* [Problem]:
Copy out precisely the lines from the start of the data through the line with "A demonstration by", and keep pictures out of it.

* [Extracted records]:
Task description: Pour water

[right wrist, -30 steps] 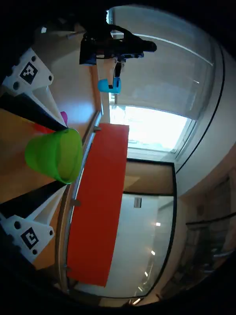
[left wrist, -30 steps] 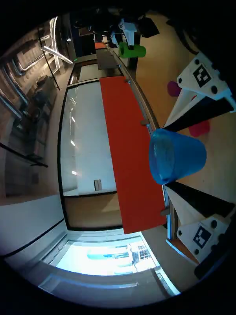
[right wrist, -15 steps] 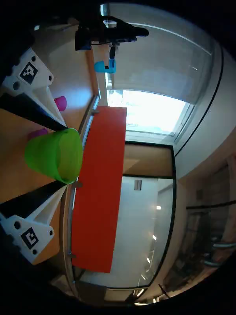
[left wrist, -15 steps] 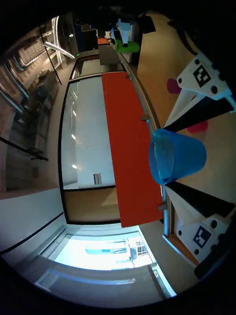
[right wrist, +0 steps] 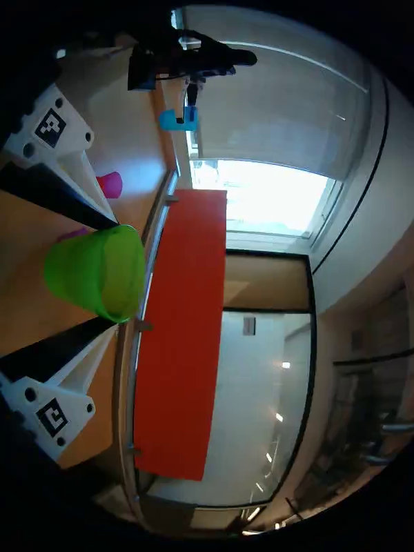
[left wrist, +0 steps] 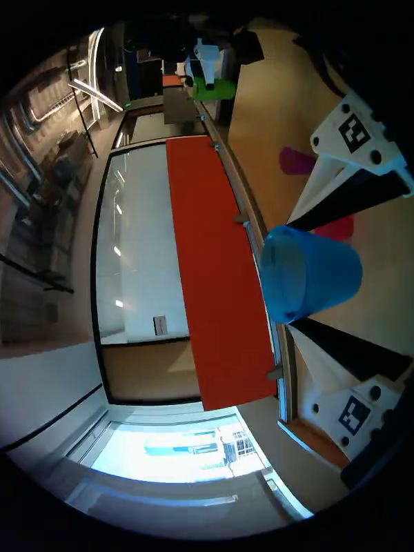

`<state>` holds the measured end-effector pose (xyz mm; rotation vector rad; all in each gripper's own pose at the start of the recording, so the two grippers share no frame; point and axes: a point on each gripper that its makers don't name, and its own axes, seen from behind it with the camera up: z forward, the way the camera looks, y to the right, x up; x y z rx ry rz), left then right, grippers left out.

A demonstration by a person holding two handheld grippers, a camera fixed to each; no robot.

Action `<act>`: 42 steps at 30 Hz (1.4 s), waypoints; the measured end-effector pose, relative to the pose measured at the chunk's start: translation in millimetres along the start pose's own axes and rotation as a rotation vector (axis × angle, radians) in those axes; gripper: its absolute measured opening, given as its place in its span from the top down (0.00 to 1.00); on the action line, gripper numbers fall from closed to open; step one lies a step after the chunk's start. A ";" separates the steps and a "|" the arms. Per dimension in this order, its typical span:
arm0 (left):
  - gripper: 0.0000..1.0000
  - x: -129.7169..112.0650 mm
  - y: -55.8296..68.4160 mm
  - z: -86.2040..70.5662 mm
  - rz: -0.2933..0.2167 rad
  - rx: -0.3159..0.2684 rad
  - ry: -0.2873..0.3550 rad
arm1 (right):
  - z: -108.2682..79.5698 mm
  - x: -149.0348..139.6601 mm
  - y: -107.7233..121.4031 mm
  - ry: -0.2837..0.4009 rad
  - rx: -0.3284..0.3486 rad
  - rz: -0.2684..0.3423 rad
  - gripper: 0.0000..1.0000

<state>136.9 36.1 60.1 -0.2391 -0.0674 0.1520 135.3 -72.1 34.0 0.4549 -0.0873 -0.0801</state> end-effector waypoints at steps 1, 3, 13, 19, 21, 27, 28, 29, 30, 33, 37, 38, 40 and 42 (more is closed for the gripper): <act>0.14 -2.1 1.9 0.5 0.007 -0.005 -0.006 | 0.1 -1.9 -0.6 -0.006 0.005 0.001 0.10; 0.14 -6.7 6.0 1.5 0.020 -0.015 -0.019 | 0.5 -5.9 -2.0 -0.020 0.015 0.004 0.10; 0.14 -31.9 28.9 7.2 0.048 -0.089 -0.086 | 5.5 -32.2 -11.2 -0.088 0.079 -0.009 0.10; 0.14 -51.1 40.6 12.2 0.072 -0.125 -0.133 | 9.3 -49.5 -17.0 -0.127 0.119 -0.028 0.10; 0.14 -58.5 45.1 14.6 0.082 -0.138 -0.149 | 10.9 -54.5 -18.4 -0.139 0.131 -0.034 0.09; 0.14 -81.5 58.2 22.1 0.101 -0.172 -0.197 | 15.4 -74.1 -24.1 -0.180 0.165 -0.049 0.09; 0.14 -85.6 60.4 23.1 0.102 -0.179 -0.206 | 16.3 -77.3 -24.6 -0.187 0.169 -0.050 0.09; 0.14 -90.3 62.9 24.2 0.104 -0.186 -0.215 | 17.2 -81.0 -25.2 -0.195 0.173 -0.052 0.09; 0.14 -94.3 65.0 25.1 0.107 -0.192 -0.224 | 18.0 -84.3 -25.6 -0.201 0.176 -0.053 0.09; 0.14 -106.0 70.7 27.7 0.116 -0.209 -0.249 | 20.3 -94.9 -26.2 -0.224 0.186 -0.056 0.09; 0.14 -117.9 77.6 30.6 0.129 -0.229 -0.277 | 22.8 -109.1 -25.3 -0.256 0.195 -0.056 0.09; 0.13 -121.2 79.5 31.3 0.132 -0.235 -0.284 | 23.6 -112.9 -24.9 -0.265 0.198 -0.057 0.09; 0.14 -127.0 82.7 32.3 0.136 -0.246 -0.299 | 24.8 -119.2 -24.7 -0.280 0.203 -0.059 0.09; 0.13 -133.1 86.2 33.2 0.139 -0.259 -0.316 | 26.0 -125.7 -24.9 -0.296 0.210 -0.061 0.09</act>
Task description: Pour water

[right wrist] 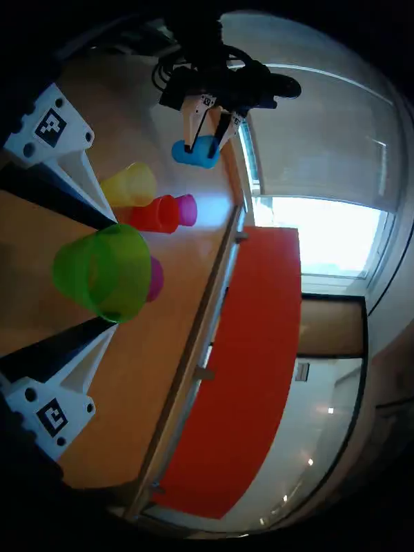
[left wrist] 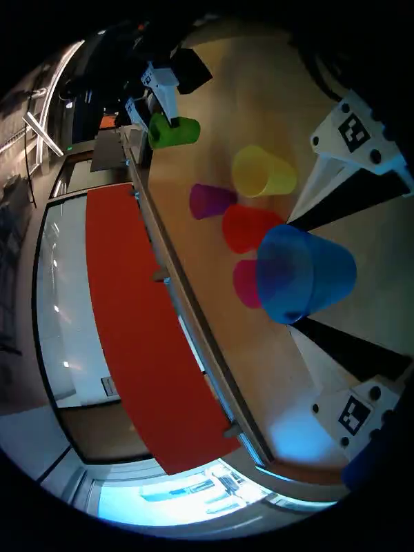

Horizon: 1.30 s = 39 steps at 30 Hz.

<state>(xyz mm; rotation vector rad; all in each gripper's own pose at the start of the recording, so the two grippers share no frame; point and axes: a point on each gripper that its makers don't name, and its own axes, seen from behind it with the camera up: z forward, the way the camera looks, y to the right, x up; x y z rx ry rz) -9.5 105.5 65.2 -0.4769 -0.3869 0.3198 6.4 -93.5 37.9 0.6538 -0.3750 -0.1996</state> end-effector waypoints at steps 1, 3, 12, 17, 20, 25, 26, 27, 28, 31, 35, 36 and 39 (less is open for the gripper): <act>0.14 -2.3 1.6 1.5 0.002 -0.007 -0.008 | 1.4 -2.6 -0.5 -0.008 0.004 -0.001 0.09; 0.14 -7.1 5.1 4.5 0.008 -0.021 -0.026 | 4.4 -8.1 -1.6 -0.024 0.013 -0.002 0.09; 0.13 -23.7 18.6 15.6 0.043 -0.079 -0.098 | 16.4 -28.1 -7.2 -0.092 0.053 -0.018 0.09; 0.13 -30.5 25.2 20.1 0.066 -0.110 -0.137 | 21.9 -38.5 -9.4 -0.131 0.072 -0.031 0.09; 0.13 -33.3 28.6 23.2 0.073 -0.125 -0.154 | 24.8 -44.7 -11.2 -0.154 0.082 -0.040 0.09; 0.13 -36.3 35.0 26.4 0.059 -0.153 -0.173 | 28.8 -52.6 -14.4 -0.183 0.094 -0.057 0.09; 0.13 -36.9 36.5 27.0 0.053 -0.159 -0.176 | 29.5 -54.2 -15.1 -0.189 0.096 -0.060 0.09; 0.13 -37.3 37.6 27.6 0.048 -0.163 -0.178 | 30.1 -55.7 -15.7 -0.194 0.098 -0.062 0.09; 0.13 -37.6 37.9 28.3 0.043 -0.164 -0.179 | 30.7 -57.2 -16.0 -0.199 0.099 -0.062 0.09; 0.13 -38.6 38.7 30.3 0.029 -0.169 -0.183 | 32.0 -62.1 -16.8 -0.218 0.103 -0.060 0.09; 0.13 -40.7 40.0 31.8 0.024 -0.178 -0.192 | 32.8 -67.8 -16.7 -0.238 0.105 -0.063 0.09; 0.13 -41.3 40.4 32.1 0.024 -0.181 -0.195 | 33.0 -68.8 -16.6 -0.241 0.105 -0.065 0.09; 0.13 -43.3 42.3 33.0 0.028 -0.188 -0.202 | 33.9 -71.5 -16.3 -0.247 0.104 -0.069 0.09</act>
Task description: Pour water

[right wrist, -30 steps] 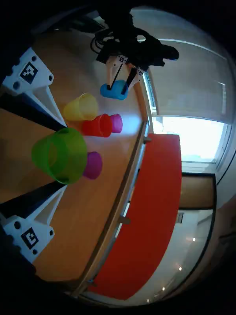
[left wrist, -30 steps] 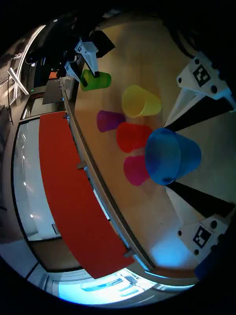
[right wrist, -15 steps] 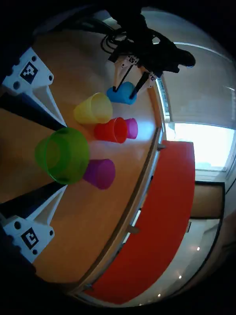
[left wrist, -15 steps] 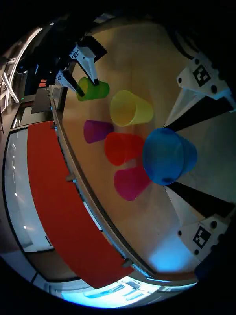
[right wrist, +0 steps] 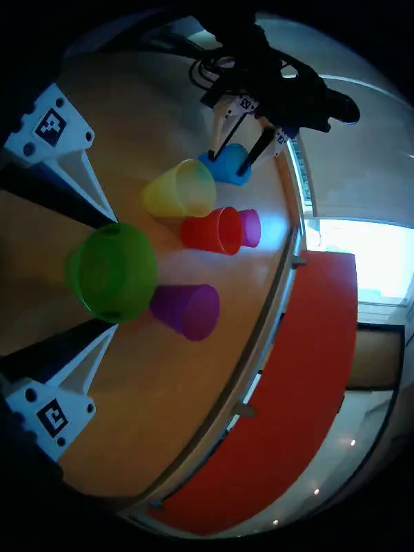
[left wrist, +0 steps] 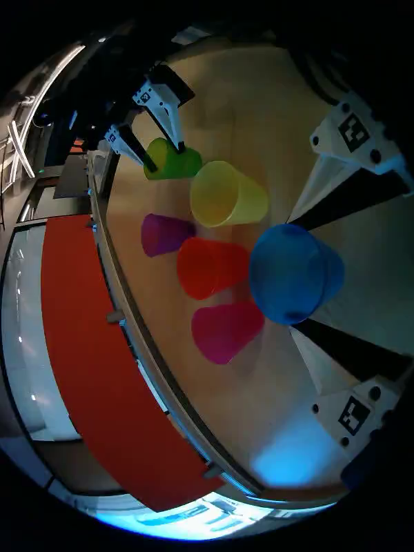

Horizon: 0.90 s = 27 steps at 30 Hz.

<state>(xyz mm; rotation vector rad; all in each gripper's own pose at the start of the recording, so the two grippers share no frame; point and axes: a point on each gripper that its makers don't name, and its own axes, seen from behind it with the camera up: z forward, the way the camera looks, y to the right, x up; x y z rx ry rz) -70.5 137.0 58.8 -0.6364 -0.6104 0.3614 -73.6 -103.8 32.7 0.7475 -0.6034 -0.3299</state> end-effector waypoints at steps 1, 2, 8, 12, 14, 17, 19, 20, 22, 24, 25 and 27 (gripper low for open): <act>0.13 -0.6 0.3 0.6 0.000 -0.001 -0.001 | 0.4 -0.9 -0.1 -0.002 0.000 0.000 0.09; 0.13 -1.3 0.7 1.4 0.001 -0.002 -0.002 | 0.9 -1.9 -0.2 -0.004 0.001 0.000 0.09; 0.13 -4.7 2.0 4.0 -0.002 -0.007 -0.006 | 2.6 -7.5 -1.6 -0.014 0.002 0.002 0.09; 0.14 -5.7 1.1 4.0 -0.003 -0.012 -0.010 | 3.7 -11.2 -1.3 -0.021 0.001 0.005 0.09; 0.13 -6.2 0.3 3.6 -0.006 -0.014 -0.015 | 3.9 -11.6 -1.2 -0.022 0.001 0.009 0.09; 0.13 -6.9 -0.9 3.0 -0.005 -0.015 -0.021 | 4.2 -11.8 -1.2 -0.024 0.001 0.013 0.09; 0.13 -7.2 -1.4 2.9 -0.003 -0.015 -0.024 | 4.3 -11.9 -1.2 -0.025 0.001 0.013 0.08; 0.13 -7.4 -1.6 2.9 -0.002 -0.014 -0.024 | 4.3 -11.9 -1.3 -0.025 0.000 0.013 0.08; 0.13 -7.6 -1.8 2.9 -0.001 -0.014 -0.026 | 4.3 -12.3 -1.2 -0.025 -0.001 0.013 0.08; 0.13 -7.9 -1.9 2.8 -0.001 -0.015 -0.028 | 4.1 -13.0 -1.1 -0.025 -0.003 0.014 0.08; 0.13 -8.1 -1.8 2.7 -0.001 -0.015 -0.028 | 3.8 -13.6 -1.1 -0.025 -0.004 0.015 0.08; 0.13 -8.6 -1.7 2.5 -0.002 -0.015 -0.029 | 3.2 -14.8 -0.8 -0.026 -0.007 0.018 0.07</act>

* [Answer to this exercise]:
Task description: Pour water

[right wrist, -30 steps] 
[left wrist, -30 steps] 
[right wrist, -15 steps] 
[left wrist, -15 steps] 
[right wrist, +0 steps] 
[left wrist, +0 steps] 

`<state>` holds the measured end-effector pose (xyz mm; rotation vector rad; all in each gripper's own pose at the start of the recording, so the two grippers share no frame; point and axes: a point on each gripper that its makers don't name, and its own axes, seen from behind it with the camera up: z forward, the way the camera looks, y to the right, x up; x y z rx ry rz), left then right, grippers left out.

A demonstration by a person holding two handheld grippers, a camera fixed to each; no robot.

This exercise has been fully answered.